Controversial Anyone good with Python here?

#4
What are you scripting?
I have 3 CSV files, I am looping through that to parse data.

So basically I loop through 3 CSV files to make Key Value pairs to make another resultant CSV File.
I want to remove duplicates from that file and duplicates are based on one of the keys

So let me give you a code snippet


for master in master_dict_list:
for data in data_gen_dict_list:
for account in account_list:
if(float(master[account['Target Model']])>0):
deviation = float((random.randint(-int(data['Security deviation %']), int(data['Security deviation %']))))/100
security_weight = float(master[account['Target Model']]) + (float(master[account['Target Model']])*deviation)
security_market_value = float(account['Market Value'])*security_weight/100
shares = round(security_market_value/float(master['Price']))
positions_list.append({
'Account Code' : account['Account Code'],
'Security ID': master['SecurityID'],
'Shares' : shares,
'Security Market Value' : security_market_value,
'Security % Weight' : str(security_weight),
'Security Price' : master['Price']
})

Due to data_gen_dict_list, which has 2 entries, there are duplicates.
I want to remove duplicates where security id and account numbers are the same

Here is what a duplicate could look like
account no : 11 security id : abcd shares : 1 smv : 22
acounnt no : 11 security id : abcd shares : 2 smv : 23

And so on
Post automatically merged:

@comrade can you help me?
 
#7
I have 3 CSV files, I am looping through that to parse data.

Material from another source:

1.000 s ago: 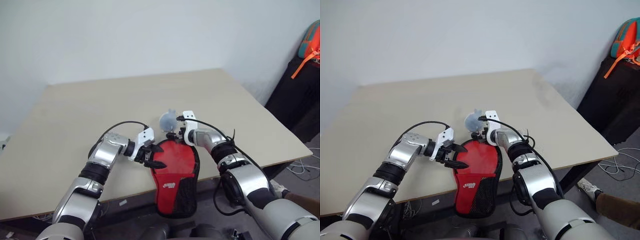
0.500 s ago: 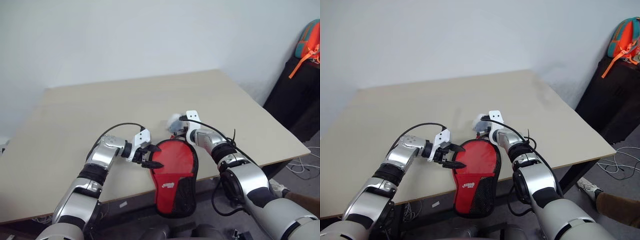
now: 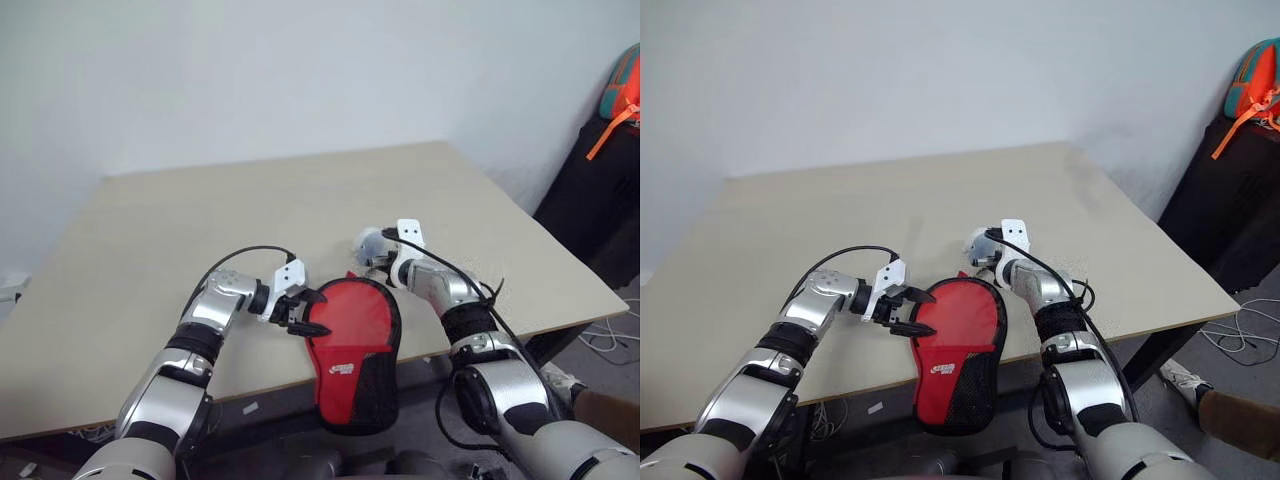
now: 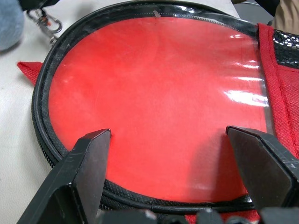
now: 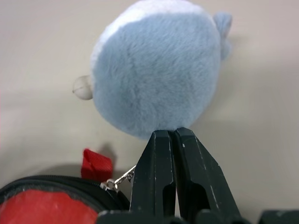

So basically I loop through 3 CSV files to make Key Value pairs to make another resultant CSV File.
I want to remove duplicates from that file and duplicates are based on one of the keys

So let me give you a code snippet


for master in master_dict_list:
for data in data_gen_dict_list:
for account in account_list:
if(float(master[account['Target Model']])>0):
deviation = float((random.randint(-int(data['Security deviation %']), int(data['Security deviation %']))))/100
security_weight = float(master[account['Target Model']]) + (float(master[account['Target Model']])*deviation)
security_market_value = float(account['Market Value'])*security_weight/100
shares = round(security_market_value/float(master['Price']))
positions_list.append({
'Account Code' : account['Account Code'],
'Security ID': master['SecurityID'],
'Shares' : shares,
'Security Market Value' : security_market_value,
'Security % Weight' : str(security_weight),
'Security Price' : master['Price']
})

Due to data_gen_dict_list, which has 2 entries, there are duplicates.
I want to remove duplicates where security id and account numbers are the same

Here is what a duplicate could look like
account no : 11 security id : abcd shares : 1 smv : 22
acounnt no : 11 security id : abcd shares : 2 smv : 23

And so on
Post automatically merged:

@comrade can you help me?
Can't you just sort the list account no and security ID and then remove the duplicates or are you looking for a pythonic/elegant solution?
 

Worst

Custom title
#8
Ehhh i'm not a python guy xD i wouldn't know how to give you a code snippet but a super dumb solution could be storing the AccountCode & SecurityID as keys in an object ( or idk if in python there's a better data structure to do this ) and before you push a new element to this position_list you have you check if this key is found in this object you declared


in js i would do something like

JavaScript:
//support variable
const csvKeys = {}

for(.....)
   for(.....)
     for(.....)

const checkForDuplicateskey = `${account["Account Code"]}-${master.SecurityID]}`;

//if we DON'T find the key inside the support variable we're good to go 
if (!csvKeys [checkForDuplicateskey ]) {   

         csvKeys [checkForDuplicateskey ] = true;   
         positions_list.push(YourStuff);

 }
so assuming we have these 2 elements

account no : 11 security id : abcd shares : 1 smv : 22
acounnt no : 11 security id : abcd shares : 2 smv : 23

during the first loop ( smv:22 )

csvKeys it's empty

so we enter inside the IF

csvKeys becomes

csvKeys = {
"11-abcd" : true
}

during the second loop checkForDuplicateskey will become 11-abcd it will be found inside our csvKeys object and the duplicate ( smv: 23 ) won't be added




I hope this helps :D
 

Worst

Custom title
#9
Oh maybe I didn't give instructions properly, neither of the lists that I am looping over, master_dict_list, data_gen_dict_list or accounts_list have duplicates.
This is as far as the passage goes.